Virtue signaling won’t stop a mass shooter. 

Nor will scoring political points. 

If we earnestly want to focus on preventing these horrific attacks, let’s stop wasting everybody’s time advocating new laws that we already know, had they been in effect, would not have stopped the Uvalde, Texas, school shooting

Or the recent massacre in Buffalo. 

Or virtually any other murder spree. 

“On the specifics,” Face the Nation host Margaret Brennan asked Sen. Chris Murphy (D-Conn.), “how would your federal background check have stopped either of these two shooters in Buffalo and in Texas? Neither of them had criminal records.” 

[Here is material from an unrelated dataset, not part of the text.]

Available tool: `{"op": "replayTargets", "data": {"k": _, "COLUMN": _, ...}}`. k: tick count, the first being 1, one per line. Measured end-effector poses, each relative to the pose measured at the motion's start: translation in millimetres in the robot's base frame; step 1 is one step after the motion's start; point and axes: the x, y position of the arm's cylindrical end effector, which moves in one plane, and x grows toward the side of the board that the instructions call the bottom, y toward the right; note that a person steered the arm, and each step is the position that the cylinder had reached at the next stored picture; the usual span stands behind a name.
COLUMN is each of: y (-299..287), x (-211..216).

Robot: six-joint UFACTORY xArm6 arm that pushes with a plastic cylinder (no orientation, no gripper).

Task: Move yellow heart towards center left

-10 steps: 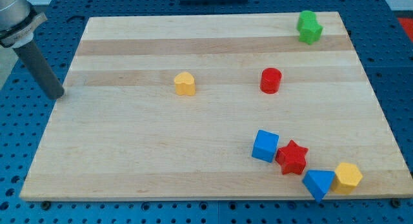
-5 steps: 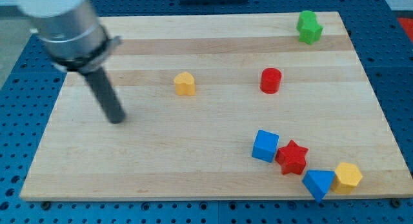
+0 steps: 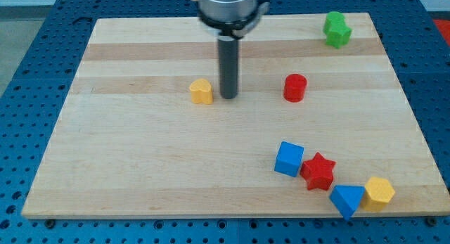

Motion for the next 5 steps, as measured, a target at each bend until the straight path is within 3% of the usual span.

“I just don’t get into the trap of having to write a law for the last mass shooting that captured the nation’s attention,” the senator responded, arguing that “on the same day of the shooting in Uvalde, there were 100 plus other people in this country who died.”

Sen. Murphy was anything but frank, certainly, but it was an admission that his proposal is clearly not geared toward stopping massacres by gunmen.

Americans should ignore the political circus, realizing that the politicians are working on other agendas while these killers have serious and often completely untreated mental health issues. Let’s concentrate public policy — and everyday neighborliness — there.

Lastly, while some dismiss the value of “thoughts and prayers,” I do not. There is a social, emotional, spiritual element that I think we totally discard when all we can talk about is what a bunch of corrupt folks in Washington “must do” to solve our problems.

On the other hand, a return to a culture of mourning, thoughts and prayers might at least sober up those drunk on power.  

This is Common Sense. I’m Paul Jacob.